Only one stretch of the listing below is wanted. Begin at the line that has "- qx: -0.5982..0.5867", stop after the line that has "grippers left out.", and repeat every line in between exactly.

• PROVIDED MATERIAL:
*** Begin section ***
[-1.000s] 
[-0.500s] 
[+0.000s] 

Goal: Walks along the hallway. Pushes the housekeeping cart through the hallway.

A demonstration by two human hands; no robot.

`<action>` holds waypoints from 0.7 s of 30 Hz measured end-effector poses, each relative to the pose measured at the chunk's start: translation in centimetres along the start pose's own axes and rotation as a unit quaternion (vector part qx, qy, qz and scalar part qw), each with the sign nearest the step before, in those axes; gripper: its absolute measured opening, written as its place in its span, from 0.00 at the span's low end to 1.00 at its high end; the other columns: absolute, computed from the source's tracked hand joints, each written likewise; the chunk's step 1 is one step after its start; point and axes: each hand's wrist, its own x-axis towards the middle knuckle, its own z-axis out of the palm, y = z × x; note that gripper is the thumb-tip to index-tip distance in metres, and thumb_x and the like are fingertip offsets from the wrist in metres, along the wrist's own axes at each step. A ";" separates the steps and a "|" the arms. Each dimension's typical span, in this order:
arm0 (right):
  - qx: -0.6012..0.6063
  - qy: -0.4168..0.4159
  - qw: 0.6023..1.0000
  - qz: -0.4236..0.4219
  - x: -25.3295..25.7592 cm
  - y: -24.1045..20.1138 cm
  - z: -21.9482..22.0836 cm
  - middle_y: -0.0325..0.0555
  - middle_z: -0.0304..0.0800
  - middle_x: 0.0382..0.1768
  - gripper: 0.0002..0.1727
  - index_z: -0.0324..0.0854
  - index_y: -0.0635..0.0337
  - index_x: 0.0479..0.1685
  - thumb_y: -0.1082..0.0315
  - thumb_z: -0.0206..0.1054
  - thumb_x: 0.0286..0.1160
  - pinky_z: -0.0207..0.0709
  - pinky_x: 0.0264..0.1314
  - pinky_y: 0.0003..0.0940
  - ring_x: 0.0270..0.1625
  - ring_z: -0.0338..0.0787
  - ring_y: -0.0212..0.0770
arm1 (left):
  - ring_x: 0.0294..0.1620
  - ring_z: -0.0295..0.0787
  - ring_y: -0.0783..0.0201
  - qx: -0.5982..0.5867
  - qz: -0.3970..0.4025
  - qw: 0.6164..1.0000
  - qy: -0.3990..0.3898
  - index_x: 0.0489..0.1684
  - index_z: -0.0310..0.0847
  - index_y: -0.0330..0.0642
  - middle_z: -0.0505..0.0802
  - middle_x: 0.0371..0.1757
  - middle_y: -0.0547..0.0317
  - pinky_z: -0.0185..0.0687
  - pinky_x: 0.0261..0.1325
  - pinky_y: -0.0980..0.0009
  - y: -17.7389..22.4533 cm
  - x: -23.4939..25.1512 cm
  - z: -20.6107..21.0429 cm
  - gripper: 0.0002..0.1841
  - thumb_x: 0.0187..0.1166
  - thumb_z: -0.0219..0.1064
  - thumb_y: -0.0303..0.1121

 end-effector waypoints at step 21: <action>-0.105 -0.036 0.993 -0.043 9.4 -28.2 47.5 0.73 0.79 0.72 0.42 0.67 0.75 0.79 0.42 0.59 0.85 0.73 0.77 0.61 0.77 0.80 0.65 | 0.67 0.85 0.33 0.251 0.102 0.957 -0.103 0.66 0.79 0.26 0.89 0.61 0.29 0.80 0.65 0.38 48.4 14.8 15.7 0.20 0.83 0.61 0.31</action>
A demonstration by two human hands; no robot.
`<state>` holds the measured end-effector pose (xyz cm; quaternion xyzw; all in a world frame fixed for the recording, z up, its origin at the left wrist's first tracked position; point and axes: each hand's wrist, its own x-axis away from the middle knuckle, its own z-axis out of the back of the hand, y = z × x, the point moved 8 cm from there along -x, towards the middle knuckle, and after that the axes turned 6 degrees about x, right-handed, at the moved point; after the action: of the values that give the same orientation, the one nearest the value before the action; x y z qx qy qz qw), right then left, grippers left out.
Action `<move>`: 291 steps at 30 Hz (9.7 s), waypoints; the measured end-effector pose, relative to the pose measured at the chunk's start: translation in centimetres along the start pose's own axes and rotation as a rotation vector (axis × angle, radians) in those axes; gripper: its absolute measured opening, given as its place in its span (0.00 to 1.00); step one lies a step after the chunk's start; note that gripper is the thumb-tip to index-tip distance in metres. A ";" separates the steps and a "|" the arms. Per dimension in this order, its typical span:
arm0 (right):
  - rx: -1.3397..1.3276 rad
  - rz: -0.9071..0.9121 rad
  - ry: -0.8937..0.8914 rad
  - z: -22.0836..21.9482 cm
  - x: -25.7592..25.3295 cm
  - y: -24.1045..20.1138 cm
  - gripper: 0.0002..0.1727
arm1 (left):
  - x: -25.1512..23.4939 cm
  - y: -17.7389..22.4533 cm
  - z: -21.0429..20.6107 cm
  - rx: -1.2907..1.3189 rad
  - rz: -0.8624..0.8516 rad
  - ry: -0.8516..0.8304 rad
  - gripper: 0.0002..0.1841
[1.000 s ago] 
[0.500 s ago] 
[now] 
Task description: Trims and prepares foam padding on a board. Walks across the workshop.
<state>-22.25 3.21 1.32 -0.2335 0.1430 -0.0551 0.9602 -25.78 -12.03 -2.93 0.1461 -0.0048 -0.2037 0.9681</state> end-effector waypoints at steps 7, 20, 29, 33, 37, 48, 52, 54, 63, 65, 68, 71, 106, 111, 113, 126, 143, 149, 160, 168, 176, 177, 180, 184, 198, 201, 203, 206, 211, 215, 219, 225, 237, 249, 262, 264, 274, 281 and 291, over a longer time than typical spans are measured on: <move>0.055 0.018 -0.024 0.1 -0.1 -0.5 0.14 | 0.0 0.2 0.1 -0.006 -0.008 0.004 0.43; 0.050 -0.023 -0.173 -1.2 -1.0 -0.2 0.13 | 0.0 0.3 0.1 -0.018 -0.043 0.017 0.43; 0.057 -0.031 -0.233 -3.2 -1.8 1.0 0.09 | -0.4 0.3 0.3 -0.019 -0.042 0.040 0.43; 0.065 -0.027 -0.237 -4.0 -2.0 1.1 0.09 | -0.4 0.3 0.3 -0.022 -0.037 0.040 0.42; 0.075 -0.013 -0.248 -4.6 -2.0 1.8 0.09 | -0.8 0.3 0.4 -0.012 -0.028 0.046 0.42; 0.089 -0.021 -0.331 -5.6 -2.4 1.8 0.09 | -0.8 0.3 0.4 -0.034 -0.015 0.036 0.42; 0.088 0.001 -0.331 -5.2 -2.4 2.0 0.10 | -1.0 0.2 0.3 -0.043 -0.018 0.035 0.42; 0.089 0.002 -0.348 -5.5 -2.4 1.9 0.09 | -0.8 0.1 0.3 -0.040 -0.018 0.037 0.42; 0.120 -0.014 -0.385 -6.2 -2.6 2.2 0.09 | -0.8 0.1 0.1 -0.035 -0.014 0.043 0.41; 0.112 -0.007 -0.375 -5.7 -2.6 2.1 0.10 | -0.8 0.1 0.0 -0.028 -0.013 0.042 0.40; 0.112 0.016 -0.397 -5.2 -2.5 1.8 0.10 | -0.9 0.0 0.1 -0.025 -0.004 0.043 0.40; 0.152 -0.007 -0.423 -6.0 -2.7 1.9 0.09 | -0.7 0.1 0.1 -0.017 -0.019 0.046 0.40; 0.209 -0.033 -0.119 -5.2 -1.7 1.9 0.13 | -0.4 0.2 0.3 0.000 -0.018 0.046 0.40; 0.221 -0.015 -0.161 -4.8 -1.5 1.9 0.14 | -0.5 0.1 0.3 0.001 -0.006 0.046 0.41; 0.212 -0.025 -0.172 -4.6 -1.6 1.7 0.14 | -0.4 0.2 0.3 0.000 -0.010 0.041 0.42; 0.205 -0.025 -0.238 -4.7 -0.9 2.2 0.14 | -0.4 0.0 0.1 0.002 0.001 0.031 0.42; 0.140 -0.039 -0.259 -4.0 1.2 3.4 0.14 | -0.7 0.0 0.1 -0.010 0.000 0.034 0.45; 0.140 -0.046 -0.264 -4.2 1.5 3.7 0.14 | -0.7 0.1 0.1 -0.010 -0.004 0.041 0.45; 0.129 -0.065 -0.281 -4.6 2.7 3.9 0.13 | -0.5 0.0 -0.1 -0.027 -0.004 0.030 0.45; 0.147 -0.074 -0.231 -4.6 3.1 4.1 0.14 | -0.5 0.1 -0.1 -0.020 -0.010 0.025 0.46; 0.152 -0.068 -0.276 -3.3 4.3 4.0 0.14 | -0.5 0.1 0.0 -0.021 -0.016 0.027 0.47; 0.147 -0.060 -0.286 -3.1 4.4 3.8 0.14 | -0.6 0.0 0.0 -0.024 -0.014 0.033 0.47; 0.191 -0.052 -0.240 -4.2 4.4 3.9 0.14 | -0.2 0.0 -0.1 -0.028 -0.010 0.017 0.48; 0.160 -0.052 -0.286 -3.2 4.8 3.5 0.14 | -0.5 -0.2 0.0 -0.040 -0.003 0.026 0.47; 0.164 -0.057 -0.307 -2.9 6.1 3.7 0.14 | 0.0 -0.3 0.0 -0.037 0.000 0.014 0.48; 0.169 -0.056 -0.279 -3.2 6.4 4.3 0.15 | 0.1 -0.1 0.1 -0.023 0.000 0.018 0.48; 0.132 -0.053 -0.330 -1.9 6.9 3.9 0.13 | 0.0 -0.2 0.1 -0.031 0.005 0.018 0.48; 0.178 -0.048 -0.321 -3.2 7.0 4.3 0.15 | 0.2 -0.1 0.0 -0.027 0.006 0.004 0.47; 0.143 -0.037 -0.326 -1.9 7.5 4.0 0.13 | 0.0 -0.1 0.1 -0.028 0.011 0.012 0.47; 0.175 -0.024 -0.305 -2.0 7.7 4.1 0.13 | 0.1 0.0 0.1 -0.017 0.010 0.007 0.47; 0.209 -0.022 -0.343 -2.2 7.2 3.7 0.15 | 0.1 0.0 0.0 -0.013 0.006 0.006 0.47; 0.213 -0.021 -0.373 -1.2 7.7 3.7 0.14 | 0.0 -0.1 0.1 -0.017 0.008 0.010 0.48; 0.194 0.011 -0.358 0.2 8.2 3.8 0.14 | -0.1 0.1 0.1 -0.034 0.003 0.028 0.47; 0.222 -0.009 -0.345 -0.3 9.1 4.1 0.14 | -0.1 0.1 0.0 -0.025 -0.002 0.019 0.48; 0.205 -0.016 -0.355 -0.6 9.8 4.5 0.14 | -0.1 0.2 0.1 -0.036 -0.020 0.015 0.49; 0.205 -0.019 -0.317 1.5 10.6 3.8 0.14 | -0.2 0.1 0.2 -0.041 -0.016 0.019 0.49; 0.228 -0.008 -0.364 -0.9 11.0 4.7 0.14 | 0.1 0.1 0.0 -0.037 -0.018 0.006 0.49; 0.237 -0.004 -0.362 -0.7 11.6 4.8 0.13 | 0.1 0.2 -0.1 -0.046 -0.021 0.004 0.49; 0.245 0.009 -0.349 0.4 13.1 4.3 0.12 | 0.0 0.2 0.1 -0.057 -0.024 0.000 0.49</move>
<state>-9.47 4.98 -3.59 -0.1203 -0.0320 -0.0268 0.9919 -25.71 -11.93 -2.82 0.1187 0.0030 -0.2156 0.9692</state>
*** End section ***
• TASK OUTPUT:
  - qx: -0.5982..0.5867
  - qz: -0.3970..0.4025
  - qw: 0.6164..1.0000
  - qy: -0.3990..0.3898
  - index_x: 0.0489..0.1684
  - index_z: -0.0310..0.0847
  - index_y: -0.0330..0.0642
  - middle_z: -0.0505..0.0802
  - middle_x: 0.0371..0.1757
  - middle_y: -0.0547..0.0317
  - pinky_z: -0.0185..0.0687
  - pinky_x: 0.0261..0.1325
  - pinky_y: -0.0980..0.0009
  - y: -17.7389..22.4533 cm
  - x: -23.4939..25.1512 cm
  - z: -20.6107..21.0429 cm
  - gripper: 0.0002..0.1841
  - thumb_x: 0.0187..0.1166
  - thumb_z: -0.0219..0.1064
  - thumb_y: -0.0303..0.1121

 end-effector waypoints at step 21: <action>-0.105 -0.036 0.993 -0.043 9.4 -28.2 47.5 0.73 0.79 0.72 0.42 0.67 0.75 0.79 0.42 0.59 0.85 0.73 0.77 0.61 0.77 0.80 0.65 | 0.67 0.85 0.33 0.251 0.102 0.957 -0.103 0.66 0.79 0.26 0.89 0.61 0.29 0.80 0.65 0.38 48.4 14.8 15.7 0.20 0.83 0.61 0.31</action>
A demonstration by two human hands; no robot.
`<state>` holds the measured end-effector pose (xyz cm; quaternion xyzw; all in a world frame fixed for the recording, z up, its origin at the left wrist's first tracked position; point and axes: each hand's wrist, its own x-axis away from the middle knuckle, its own z-axis out of the back of the hand, y = z × x, the point moved 8 cm from there along -x, towards the middle knuckle, and after that the axes turned 6 degrees about x, right-handed, at the moved point; after the action: of the values that give the same orientation, the one nearest the value before the action; x y z qx qy qz qw), right then left, grippers left out.

Nothing more is needed for this answer.